To further eliminate the potential of through-silicon electrical coupling in even the single-sided transducer devices, the bottom side transducers are driven with high voltages (10 Vpeak) at off-resonance frequencies (0.9 GHz and 6 MHz). Under these conditions of poor electromechanical coupling, with negligible ultrasonic coupling of waves into the silicon, the calcium imaging data indicates, as expected, that there is no significant neural stimulation. Dual sided devices were tested with off resonance frequency stimulation, and the voltage differential across the top transducers, measured at the contact pads, due to a 5-Vpp RF sinusoidal stimulus at 6 MHz applied to the bottom transducers, was recorded at ≤2 mV peak to peak. This provides evidence that the opposing side of the chip is insulated from electrical activity on one side, thus the electrode free surface devices are certainly free from electrical coupling through the PCB or chip. At resonance, the receiving side transducer has a voltage to voltage conversion for an ultrasonically powered electrode array is approximately linear, with efficiency of energy transmission dependent on frequency response, wavefront diffraction, and device design. This will be detailed in future research more extensively.

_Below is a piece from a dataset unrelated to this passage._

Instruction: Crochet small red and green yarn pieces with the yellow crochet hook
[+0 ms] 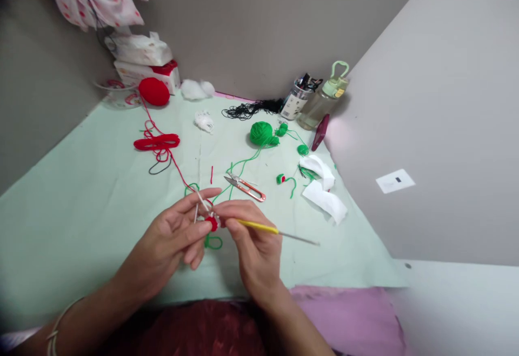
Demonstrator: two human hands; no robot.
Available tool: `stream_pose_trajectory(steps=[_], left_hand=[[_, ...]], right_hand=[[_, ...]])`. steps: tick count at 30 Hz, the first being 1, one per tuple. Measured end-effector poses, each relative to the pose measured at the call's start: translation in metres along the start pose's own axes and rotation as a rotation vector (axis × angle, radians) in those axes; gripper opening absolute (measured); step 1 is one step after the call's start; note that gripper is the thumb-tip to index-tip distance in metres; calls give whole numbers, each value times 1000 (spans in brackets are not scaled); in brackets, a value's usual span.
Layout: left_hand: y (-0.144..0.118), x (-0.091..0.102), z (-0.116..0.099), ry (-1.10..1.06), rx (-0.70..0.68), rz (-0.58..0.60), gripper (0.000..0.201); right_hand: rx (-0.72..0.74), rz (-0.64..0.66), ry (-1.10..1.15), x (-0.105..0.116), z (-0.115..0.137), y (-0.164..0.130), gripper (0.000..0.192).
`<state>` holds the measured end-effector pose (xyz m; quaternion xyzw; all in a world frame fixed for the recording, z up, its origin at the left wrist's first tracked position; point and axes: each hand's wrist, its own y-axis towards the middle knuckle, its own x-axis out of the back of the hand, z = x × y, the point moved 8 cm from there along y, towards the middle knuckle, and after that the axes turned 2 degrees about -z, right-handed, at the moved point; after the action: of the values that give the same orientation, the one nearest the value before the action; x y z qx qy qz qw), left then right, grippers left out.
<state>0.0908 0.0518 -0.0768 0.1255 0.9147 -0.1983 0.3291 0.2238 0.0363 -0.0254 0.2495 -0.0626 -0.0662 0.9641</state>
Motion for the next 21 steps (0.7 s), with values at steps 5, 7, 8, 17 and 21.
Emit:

Evaluation of mechanisms underlying ultrasonic stimulus

Many studies with ultrasonic stimulation of neurons employ focused ultrasonic beam stimulation17,18,19,20, this system delivers far-field diffracting wavefront. The GHz ultrasonic transducer used in this study also delivers a focused beam as a result of a far-field diffraction through the silicon die. Hence, in principle only neuron directly in front of the peak intensity regions of the wavefront should be stimulated. A few mechanisms prevent the conclusive localization of the field to only the exposed neurons. One mechanism is acoustic streaming, in which gradients of the acoustic fields generate non-sinusoidal steady state fluid motion which can generate shear forces on the neurons. Acoustic streaming fluid forces can effect cells distant from the focus of the ultrasonic beam60. A second mechanism is the connectivity of neurons due to neural tissue growth, that can lead to excitation from the main exposed neuron to be transported to connected neurons. Given these effects, localization is not manifested in the calcium flux data for the present experiments. Nevertheless, the excitation of many cells has the advantage of providing statistical significance and understanding contributions of acoustic streaming, acoustic radiation force and other factors as separate entities. An interconnected network of neurons is the natural biological tendency of these cells, thus rendering the system to be a better model of neural activity than isolated cells.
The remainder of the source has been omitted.